*** Opening of Stored data ***
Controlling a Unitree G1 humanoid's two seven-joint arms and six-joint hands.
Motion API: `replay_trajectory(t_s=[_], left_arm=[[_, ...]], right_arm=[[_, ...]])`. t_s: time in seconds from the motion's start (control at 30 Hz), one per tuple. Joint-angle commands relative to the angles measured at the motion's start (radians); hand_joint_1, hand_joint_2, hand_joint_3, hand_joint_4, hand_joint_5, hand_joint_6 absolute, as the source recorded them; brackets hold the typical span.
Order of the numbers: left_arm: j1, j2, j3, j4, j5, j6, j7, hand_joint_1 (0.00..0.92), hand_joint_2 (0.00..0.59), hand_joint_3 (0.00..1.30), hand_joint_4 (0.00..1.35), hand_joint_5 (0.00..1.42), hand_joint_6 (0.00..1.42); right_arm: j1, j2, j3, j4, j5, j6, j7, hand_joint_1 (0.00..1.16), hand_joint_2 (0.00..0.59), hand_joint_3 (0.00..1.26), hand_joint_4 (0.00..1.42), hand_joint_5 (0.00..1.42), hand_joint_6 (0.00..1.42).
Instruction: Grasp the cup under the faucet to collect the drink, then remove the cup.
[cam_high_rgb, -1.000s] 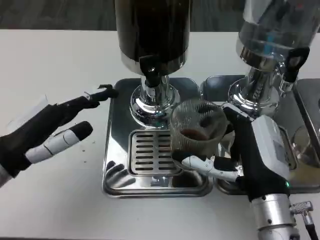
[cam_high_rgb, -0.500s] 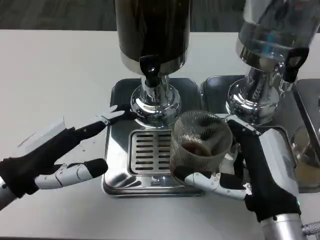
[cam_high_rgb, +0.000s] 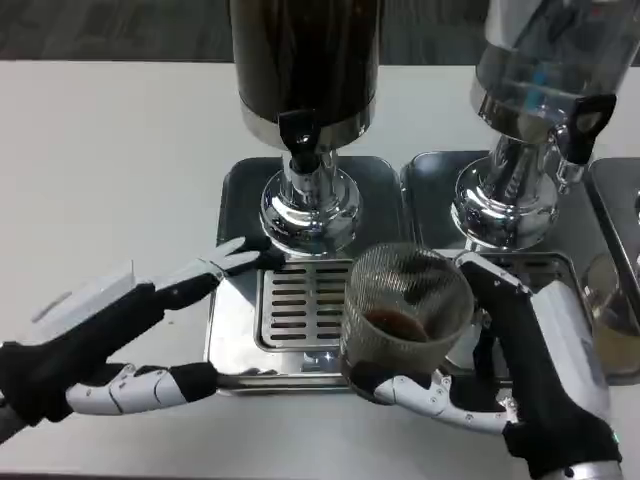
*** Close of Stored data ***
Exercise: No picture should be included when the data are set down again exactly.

Solved problem:
Controlling a Unitree G1 humanoid's two seven-joint arms and six-joint hands.
Motion API: `replay_trajectory(t_s=[_], left_arm=[[_, ...]], right_arm=[[_, ...]])`. t_s: time in seconds from the motion's start (control at 30 Hz), one per tuple. Joint-angle commands relative to the angles measured at the motion's start (radians); hand_joint_1, hand_joint_2, hand_joint_3, hand_joint_4, hand_joint_5, hand_joint_6 absolute, as the source recorded them; brackets hold the typical span.
Order of the numbers: left_arm: j1, j2, j3, j4, j5, j6, j7, hand_joint_1 (0.00..0.92), hand_joint_2 (0.00..0.59), hand_joint_3 (0.00..1.30), hand_joint_4 (0.00..1.35), hand_joint_5 (0.00..1.42), hand_joint_6 (0.00..1.42); right_arm: j1, j2, j3, j4, j5, j6, j7, hand_joint_1 (0.00..1.16), hand_joint_2 (0.00..0.59), hand_joint_3 (0.00..1.26), hand_joint_4 (0.00..1.42), hand_joint_5 (0.00..1.42), hand_joint_6 (0.00..1.42).
Instruction: Grasp the cup under the faucet to collect the drink, then remove the cup.
[cam_high_rgb, -1.000s] 
[cam_high_rgb, -0.500s] 
[cam_high_rgb, +0.000s] 

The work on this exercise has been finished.